Poverty Hollow

"Poverty Hollow" is an old name for the "Lower East Side." The name is not used today.

24 October 1899, New York Times, pg. 3:
If Signor Nicola Galante is not the next Assemblyman from the Twelfth District it will be because he did not get enough votes. The Signor, who is one of the Beau Brummells of Grand Street, is also one of the twelve candidates of the "Poverty Hollow" section for the Assembly, but numbers do not trouble his enthusiastic temperament, for he is an independent, and knows everybody along Grand Street and the streets contiguous, adjacent, and intersecting thereto.

29 June 1900, New York Times, pg. 6:
POVERTY HOLLOW RIVALS
(...)
But just now some political work is going on down in the Poverty Hollow section, and apprehension is beginning to perch upon the brow of the barber.

9 July 1905, New York Times, pg. SM6:
"Seeing Manhattan": Poverty Hollow's Pathos and Humor
(...)
But, really, laying all jokes aside, it is hardly fair to blot a beautiful city with a handful of such misery as the woman saw down there in Poverty Hollow.

13 February 1906, Washington Post, pg. 2:
POVERTY HOLLOW AROUSED.

Stinging Protest Against an Italian
Mayor for an Irish City.

From the New York Sun.

Jake Newfield, the mayor of Poverty Hollow, had a stormy time yesterday when he announced his new cabinet. He put on it ten Hebrews, two Germans, and three Irishmen - Pat Connolly, Pat Kehoe, and Ginger McGinnis, the only Irish pushcart pedler on the East Side.

20 November 1910, New York Times, pg. SM3:
A CITY WITHIN A CITY, WITH A GOVERNMENT OF ITS OWN

Poverty Hollow, Down by the East River, Has a Mayor and
Cabinet to Settle All Its Disputes.
(...)
If you live on the lower east side you don't have to be told the official status of Mr. John Coakley. But if you aren't one of the numerous persons who have taken unto themselves a dwelling there, it may be necessary to state that Mr. Coakley is Mayor of that territory - Mayor John Coakley of Poverty Hollow is his official title, and his word makes things happen faster in the stretch of land between Corlears Hook Park, East River, the foot of Delancey Street, East River, and the Clinton Street entrance of the bridge than Theodore Roosevelt's would.

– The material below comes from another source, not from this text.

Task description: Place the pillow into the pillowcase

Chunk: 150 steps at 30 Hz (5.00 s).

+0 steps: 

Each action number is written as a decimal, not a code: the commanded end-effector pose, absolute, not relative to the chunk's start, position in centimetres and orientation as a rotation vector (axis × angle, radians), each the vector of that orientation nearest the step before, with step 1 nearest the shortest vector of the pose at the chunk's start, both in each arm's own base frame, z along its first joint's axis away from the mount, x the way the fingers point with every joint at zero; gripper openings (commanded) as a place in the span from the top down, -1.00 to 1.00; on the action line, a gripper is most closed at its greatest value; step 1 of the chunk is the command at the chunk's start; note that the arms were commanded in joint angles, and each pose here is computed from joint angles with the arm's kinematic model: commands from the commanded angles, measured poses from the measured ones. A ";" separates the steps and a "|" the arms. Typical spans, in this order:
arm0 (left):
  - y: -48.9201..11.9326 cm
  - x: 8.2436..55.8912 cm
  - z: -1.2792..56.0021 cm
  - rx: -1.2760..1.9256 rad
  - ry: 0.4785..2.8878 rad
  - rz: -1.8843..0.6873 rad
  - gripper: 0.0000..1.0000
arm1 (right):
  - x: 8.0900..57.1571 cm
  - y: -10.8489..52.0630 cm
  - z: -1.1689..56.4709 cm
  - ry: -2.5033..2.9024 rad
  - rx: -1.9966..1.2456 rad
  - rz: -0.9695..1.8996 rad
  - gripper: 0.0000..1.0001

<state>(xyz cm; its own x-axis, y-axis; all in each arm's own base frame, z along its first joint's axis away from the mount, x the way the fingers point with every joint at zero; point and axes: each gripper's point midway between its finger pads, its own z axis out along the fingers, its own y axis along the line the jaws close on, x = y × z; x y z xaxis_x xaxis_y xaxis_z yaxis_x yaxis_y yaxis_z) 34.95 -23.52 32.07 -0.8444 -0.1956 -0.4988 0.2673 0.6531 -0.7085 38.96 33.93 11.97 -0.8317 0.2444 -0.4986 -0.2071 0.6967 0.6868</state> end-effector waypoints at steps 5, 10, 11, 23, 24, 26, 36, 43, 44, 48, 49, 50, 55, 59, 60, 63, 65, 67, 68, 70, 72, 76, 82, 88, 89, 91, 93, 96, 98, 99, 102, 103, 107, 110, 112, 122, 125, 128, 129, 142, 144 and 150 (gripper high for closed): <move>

3 May 1931, New York Times, pg. XX3:
There were tenements in Poverty Hollow as far back as 1834. Few live there now. Windows are boarded up, blocks that once echoed with life are all but abandoned. But on the very edge of Poverty Hollow, where one of the buildings of the old Hoe printing plant used to stand, not far below the Williamsburg Bridge, is an example of the kind of housing that even the moderately well-to-do east siders may look forward to in the not too distant future.